The US Call Center and Consumer Protection Act (HR 3596), introduced in the US House of Representatives by Congressman Tim Bishop now has as many as 106 lawmakers as its co-sponsors.
In a statement, Bishop hoped this would compel a hearing on the legislation in the Committee on Energy and Commerce.
The US Call Center and Consumer Protection Act, if passed by the Congress and signed into law, would require the US Department of Labor to track firms that move call center jobs overseas; the firms would then become ineligible for any direct or indirect federal loans or loan guarantees for five years.
"The provision is partially a response to the practice of companies taking millions in incentives from local taxpayers to open call centers in the US, only to off-shore their operations a short time later and leave local communities devastated and still paying the bill," Bishop said.
The bill also requires overseas call centre employees to disclose their location to US consumers and gives customers the right to be transferred to a US-based call centre upon request. "Recent reports of theft and misuse of sensitive information from British and Australian customers of Asian call centers are deeply disturbing, and it is impossible to believe that the financial and medical information of Americans has not been similarly compromised," Bishop said.

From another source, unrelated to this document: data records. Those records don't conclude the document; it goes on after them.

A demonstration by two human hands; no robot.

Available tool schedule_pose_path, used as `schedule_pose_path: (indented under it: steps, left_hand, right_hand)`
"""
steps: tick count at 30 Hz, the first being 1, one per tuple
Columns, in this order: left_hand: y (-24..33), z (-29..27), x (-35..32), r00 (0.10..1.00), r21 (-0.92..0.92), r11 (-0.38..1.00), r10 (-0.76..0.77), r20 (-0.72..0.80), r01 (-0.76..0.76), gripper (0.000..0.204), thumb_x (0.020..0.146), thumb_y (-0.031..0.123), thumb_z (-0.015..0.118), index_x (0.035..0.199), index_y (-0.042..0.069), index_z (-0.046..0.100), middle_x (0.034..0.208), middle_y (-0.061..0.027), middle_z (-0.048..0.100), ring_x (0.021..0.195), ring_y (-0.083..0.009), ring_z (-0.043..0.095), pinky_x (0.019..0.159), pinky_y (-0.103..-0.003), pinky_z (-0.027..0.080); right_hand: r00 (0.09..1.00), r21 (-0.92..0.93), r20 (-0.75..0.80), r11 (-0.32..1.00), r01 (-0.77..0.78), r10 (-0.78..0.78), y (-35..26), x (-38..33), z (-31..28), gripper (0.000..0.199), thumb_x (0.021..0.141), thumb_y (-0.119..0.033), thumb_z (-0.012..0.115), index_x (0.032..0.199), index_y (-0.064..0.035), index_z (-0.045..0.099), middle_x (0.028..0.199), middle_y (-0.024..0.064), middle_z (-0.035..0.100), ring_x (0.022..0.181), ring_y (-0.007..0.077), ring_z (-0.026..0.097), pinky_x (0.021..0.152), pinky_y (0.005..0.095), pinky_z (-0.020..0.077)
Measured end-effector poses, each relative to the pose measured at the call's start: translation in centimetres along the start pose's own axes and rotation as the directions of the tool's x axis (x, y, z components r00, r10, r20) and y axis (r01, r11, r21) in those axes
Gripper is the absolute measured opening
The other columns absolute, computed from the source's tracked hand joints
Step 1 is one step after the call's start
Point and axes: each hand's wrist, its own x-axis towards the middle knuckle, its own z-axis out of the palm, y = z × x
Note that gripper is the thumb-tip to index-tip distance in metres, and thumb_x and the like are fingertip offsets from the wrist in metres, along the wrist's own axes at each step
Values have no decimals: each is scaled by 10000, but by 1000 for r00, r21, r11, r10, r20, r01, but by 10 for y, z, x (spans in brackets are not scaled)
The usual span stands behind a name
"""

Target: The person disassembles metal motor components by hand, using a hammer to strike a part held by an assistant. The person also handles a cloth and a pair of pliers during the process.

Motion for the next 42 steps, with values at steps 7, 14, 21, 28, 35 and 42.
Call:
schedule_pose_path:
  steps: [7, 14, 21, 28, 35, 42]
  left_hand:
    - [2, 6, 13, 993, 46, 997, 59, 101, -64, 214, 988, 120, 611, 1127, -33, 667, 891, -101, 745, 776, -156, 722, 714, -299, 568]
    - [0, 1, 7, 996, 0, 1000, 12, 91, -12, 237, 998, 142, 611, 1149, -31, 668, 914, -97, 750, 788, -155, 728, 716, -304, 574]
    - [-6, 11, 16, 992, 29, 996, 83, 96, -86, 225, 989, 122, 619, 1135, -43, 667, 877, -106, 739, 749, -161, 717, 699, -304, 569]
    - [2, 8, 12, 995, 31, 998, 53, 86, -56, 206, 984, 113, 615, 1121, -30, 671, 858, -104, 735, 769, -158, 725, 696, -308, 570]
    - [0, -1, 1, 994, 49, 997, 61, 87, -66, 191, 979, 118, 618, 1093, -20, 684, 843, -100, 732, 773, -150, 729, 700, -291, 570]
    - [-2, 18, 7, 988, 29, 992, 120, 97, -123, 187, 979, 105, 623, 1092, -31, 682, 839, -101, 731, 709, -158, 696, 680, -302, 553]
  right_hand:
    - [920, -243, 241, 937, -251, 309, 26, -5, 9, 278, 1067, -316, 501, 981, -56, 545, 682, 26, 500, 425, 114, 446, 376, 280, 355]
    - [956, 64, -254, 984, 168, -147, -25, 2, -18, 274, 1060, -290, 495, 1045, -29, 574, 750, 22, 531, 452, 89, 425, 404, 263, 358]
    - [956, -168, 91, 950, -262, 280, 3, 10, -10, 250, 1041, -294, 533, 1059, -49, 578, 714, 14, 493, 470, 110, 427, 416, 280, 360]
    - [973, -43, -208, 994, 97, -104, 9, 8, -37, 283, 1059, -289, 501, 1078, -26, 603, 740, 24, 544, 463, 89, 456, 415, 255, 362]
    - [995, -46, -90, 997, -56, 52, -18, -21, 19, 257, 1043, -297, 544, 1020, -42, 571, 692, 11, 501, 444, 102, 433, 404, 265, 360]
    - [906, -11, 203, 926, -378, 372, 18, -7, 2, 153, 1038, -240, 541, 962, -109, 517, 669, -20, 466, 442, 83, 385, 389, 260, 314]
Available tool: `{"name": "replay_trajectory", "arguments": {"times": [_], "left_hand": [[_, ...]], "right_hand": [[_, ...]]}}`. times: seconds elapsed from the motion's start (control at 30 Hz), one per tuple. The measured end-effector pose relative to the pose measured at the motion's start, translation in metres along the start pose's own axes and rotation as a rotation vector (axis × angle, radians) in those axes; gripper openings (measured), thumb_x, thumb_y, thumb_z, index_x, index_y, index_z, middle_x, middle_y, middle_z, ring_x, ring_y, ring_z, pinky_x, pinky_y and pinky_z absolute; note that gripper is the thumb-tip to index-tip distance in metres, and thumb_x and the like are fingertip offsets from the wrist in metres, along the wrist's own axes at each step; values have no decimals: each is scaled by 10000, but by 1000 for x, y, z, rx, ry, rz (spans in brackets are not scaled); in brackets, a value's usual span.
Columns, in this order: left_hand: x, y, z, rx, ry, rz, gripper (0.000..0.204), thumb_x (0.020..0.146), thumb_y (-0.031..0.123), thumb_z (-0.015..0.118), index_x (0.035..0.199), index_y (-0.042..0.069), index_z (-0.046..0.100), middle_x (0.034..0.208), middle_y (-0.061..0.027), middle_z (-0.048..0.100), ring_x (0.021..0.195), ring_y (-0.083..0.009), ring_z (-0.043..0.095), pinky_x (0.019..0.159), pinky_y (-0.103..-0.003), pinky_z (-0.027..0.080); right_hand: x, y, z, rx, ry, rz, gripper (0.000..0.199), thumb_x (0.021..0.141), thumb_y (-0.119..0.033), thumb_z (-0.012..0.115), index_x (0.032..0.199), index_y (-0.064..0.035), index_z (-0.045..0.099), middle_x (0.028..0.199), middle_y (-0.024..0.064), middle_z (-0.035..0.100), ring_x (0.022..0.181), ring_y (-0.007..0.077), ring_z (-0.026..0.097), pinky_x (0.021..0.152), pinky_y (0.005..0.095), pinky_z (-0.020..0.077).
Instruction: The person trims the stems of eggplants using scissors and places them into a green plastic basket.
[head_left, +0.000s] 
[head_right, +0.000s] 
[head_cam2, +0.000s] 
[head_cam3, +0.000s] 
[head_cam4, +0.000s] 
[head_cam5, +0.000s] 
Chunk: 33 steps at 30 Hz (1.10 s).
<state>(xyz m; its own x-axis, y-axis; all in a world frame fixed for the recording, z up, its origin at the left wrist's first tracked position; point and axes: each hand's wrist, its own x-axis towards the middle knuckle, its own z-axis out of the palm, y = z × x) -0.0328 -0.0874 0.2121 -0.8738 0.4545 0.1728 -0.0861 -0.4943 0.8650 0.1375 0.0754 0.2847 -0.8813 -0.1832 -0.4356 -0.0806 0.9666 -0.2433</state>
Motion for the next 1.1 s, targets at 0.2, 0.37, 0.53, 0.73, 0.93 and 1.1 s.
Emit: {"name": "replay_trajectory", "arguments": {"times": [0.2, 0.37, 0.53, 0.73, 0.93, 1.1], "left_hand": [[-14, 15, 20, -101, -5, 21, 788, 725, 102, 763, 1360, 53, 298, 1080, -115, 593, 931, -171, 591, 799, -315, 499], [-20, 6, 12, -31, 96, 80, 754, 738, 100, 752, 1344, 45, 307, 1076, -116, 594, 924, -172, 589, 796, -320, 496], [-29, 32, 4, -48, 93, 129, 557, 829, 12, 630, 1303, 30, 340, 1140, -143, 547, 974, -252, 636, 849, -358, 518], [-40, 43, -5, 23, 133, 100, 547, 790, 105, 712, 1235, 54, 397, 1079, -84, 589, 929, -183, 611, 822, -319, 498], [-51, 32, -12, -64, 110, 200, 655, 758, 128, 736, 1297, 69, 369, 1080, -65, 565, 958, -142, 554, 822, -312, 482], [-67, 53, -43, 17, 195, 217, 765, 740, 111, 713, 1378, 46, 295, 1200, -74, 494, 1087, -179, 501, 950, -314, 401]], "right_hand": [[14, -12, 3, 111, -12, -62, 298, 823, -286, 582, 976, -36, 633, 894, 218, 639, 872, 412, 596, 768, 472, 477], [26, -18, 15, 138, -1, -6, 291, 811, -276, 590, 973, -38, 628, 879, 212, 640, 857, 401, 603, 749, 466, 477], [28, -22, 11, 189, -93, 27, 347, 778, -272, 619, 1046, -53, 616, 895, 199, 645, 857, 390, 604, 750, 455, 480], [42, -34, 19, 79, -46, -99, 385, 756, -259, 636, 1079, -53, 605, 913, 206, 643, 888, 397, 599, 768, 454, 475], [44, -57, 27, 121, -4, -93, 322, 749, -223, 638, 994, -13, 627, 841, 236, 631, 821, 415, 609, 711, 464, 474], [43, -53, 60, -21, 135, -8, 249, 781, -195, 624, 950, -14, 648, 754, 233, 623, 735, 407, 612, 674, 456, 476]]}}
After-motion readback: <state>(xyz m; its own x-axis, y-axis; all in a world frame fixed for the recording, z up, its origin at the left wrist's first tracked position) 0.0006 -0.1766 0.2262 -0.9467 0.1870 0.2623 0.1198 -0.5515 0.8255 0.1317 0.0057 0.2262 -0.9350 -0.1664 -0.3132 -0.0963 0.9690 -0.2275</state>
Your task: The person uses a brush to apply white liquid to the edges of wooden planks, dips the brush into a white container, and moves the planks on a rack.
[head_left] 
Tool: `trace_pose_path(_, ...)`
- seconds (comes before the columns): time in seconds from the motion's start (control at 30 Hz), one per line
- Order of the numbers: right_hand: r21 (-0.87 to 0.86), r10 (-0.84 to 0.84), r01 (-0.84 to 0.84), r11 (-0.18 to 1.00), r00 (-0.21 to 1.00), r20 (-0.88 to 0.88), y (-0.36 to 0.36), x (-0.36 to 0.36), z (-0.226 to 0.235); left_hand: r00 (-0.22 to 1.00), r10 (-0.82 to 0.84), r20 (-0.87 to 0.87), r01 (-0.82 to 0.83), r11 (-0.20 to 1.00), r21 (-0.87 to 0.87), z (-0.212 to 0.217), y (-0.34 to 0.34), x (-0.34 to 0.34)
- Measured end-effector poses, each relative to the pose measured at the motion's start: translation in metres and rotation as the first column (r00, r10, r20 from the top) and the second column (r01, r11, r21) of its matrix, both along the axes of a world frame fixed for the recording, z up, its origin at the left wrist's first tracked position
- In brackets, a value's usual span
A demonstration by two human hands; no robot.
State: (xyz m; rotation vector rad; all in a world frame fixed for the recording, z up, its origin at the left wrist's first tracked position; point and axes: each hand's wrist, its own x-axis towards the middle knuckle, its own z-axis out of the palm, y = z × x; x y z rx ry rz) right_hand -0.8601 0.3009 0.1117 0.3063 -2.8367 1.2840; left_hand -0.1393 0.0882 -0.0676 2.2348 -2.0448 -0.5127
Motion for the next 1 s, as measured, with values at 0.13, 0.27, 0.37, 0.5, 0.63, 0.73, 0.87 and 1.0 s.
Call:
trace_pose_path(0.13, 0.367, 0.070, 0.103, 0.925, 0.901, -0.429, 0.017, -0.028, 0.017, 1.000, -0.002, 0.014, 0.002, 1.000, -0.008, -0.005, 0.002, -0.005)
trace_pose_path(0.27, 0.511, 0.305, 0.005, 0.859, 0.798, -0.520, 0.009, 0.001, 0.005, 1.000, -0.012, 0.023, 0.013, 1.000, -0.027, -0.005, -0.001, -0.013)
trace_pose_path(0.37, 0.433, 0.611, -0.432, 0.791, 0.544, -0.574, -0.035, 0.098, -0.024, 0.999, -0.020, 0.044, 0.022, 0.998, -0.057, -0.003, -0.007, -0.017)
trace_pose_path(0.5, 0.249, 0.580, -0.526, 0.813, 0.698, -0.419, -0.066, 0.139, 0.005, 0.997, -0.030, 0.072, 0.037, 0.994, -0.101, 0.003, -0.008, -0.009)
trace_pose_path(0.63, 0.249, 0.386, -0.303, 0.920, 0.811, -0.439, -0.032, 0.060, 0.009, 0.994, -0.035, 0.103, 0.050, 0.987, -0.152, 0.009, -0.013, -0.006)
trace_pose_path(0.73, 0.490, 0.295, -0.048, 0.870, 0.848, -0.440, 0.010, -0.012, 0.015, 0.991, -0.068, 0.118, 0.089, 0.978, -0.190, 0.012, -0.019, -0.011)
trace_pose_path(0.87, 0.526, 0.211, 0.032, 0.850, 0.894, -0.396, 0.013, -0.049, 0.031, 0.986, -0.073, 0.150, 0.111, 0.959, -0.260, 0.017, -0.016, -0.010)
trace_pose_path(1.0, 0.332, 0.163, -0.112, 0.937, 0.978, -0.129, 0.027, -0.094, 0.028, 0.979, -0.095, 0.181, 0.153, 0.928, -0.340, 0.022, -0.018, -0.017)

"It is clear that overseas call centers simply cannot provide the same level of security for sensitive personal data as facilities in the US, and Americans should be guaranteed the option of a domestic call center to conduct their business. Taxpayer dollars should not be supporting companies that choose to protect their bottom line over protecting their customers," the Congressman said.
"American companies should be taking all measures necessary to protect the identities and personal information of their customers, and these incidents strengthen the case to keep call centers in the US," said Congressman Michael Grimm, a former FBI agent.
"Furthermore, it is important that we do all we can to preserve American jobs and prevent them from moving overseas. This bill ensures that companies receiving taxpayer-funded federal aid or tax incentives don't use those incentives to move their call centers abroad," Grimm said.
The Communications Workers of America (CWA), who represent 150,000 call center employees across the US, have supported US Call Center and Consumer Protection Act.
"Americans are fed up with good-paying, family-supporting call center jobs here in the US being shipped overseas," said CWA chief of staff Ron Collins, who began his career in a US-based Verizon call center.
"Now, to hear that personal information is being stolen at overseas call centers just days after T-Mobile USA announces it will be closing seven call centers in the USA -- affecting 3,300 American workers - just makes your blood boil," Collins said.